Records from a data source:
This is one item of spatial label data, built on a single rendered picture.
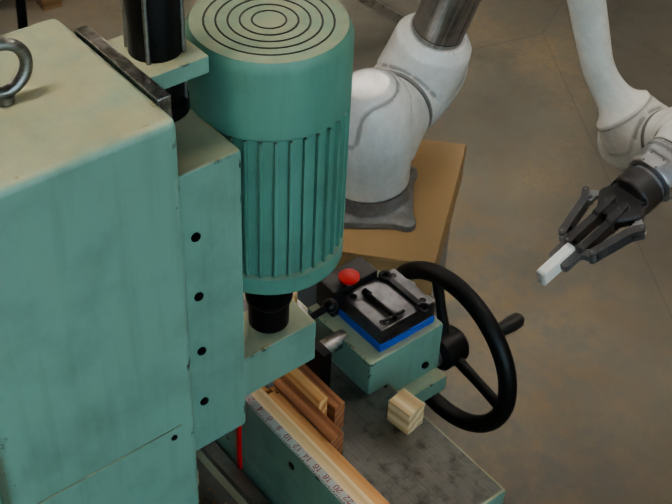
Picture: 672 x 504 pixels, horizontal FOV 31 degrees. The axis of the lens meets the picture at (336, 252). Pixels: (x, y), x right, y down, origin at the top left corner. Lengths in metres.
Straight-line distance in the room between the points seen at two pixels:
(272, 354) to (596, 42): 0.80
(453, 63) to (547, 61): 1.83
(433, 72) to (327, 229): 0.95
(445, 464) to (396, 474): 0.07
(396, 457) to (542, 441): 1.26
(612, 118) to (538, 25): 2.22
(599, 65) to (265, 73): 0.95
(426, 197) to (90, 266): 1.30
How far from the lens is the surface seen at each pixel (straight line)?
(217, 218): 1.23
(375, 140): 2.14
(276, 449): 1.56
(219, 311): 1.32
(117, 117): 1.08
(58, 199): 1.05
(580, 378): 2.98
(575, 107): 3.88
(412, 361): 1.69
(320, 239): 1.34
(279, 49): 1.19
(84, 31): 1.20
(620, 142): 2.06
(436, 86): 2.27
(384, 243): 2.23
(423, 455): 1.60
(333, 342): 1.64
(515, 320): 1.78
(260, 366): 1.50
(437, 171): 2.39
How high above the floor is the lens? 2.14
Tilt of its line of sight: 42 degrees down
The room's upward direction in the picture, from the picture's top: 3 degrees clockwise

__Task objective__
Transcribe the lines above between the line holding "(426, 197) to (90, 266): 1.30" and the line holding "(412, 361): 1.69", inclusive, exactly as they stand and with nothing added.

__Task result__
(426, 197) to (90, 266): 1.30
How far from the lens is the surface seen at each pixel (straight line)?
(217, 218): 1.23
(375, 140): 2.14
(276, 449): 1.56
(219, 311): 1.32
(117, 117): 1.08
(58, 199): 1.05
(580, 378): 2.98
(575, 107): 3.88
(412, 361): 1.69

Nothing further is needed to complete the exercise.